The indictment was handed down during a preliminary hearing on whether police had enough evidence to keep Hayes in jail, where he has been since the shooting. With the indictment, prosecutors will likely be able to keep some evidence closer to the vest rather than presenting it during a preliminary hearing.

During that hearing, Fuller accused prosecutors of trying to “jam an indictment down our throats” by trying to take Hayes to a grand jury proceeding when they knew that Fuller and his co-counsel would be in court on other matters.

Assistant district attorneys hustled the indictment into a magistrate’s courtroom just after a private investigator testified that a witness told him she saw retired police officer William Ceravolo take a gun from the front seat of Smith’s car before investigators arrived — something that might bolster self-defense claims. Ceravolo directed a reporter’s questions to the police department.

Fuller said after the hearing that the woman wasn’t subpoenaed because she’s afraid.

“I’ve talked to the woman myself. She had no reason to lie. She came forward,” he said.

Fuller also said he had represented thousands of people and participated in hundreds of preliminary hearings and “this is the only one where someone was indicted in the middle of a preliminary hearing.”

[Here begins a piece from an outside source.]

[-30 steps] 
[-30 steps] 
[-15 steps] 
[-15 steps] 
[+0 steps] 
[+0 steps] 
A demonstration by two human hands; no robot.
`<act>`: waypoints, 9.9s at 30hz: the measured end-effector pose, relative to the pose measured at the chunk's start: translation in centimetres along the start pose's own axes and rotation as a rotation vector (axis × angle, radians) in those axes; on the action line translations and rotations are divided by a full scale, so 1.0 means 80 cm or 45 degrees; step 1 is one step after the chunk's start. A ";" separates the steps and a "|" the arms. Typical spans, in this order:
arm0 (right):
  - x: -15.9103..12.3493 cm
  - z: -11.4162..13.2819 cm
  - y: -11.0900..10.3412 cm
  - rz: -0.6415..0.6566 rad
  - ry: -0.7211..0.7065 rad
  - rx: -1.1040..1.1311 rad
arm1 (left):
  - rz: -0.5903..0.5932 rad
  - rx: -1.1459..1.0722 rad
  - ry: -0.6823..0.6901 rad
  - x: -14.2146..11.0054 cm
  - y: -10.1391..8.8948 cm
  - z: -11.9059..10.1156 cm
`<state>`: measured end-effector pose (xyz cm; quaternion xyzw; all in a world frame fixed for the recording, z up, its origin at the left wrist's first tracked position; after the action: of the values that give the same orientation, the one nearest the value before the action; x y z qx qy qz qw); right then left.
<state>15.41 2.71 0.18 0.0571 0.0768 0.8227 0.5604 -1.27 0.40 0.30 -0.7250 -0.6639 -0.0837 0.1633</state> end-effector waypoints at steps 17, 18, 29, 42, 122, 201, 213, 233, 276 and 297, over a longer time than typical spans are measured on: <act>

Dane Ciolino, a criminal law professor at Loyola University-New Orleans, said in an email that it was “most unusual” for an indictment to be handed down during a preliminary hearing, but not unprecedented.

Fuller said he asked prosecutors last week to let Hayes speak to a grand jury and got a hand-delivered response two days ago setting his appearance at 9 a.m. today — a time that he said prosecutors knew he couldn’t be with Hayes. He said Hayes did not appear before the grand jury.

Hayes owns a tow-truck company and last year played in a semiprofessional league. His attorney has repeatedly pointed out that Hayes stayed at the scene of the shooting until police arrived.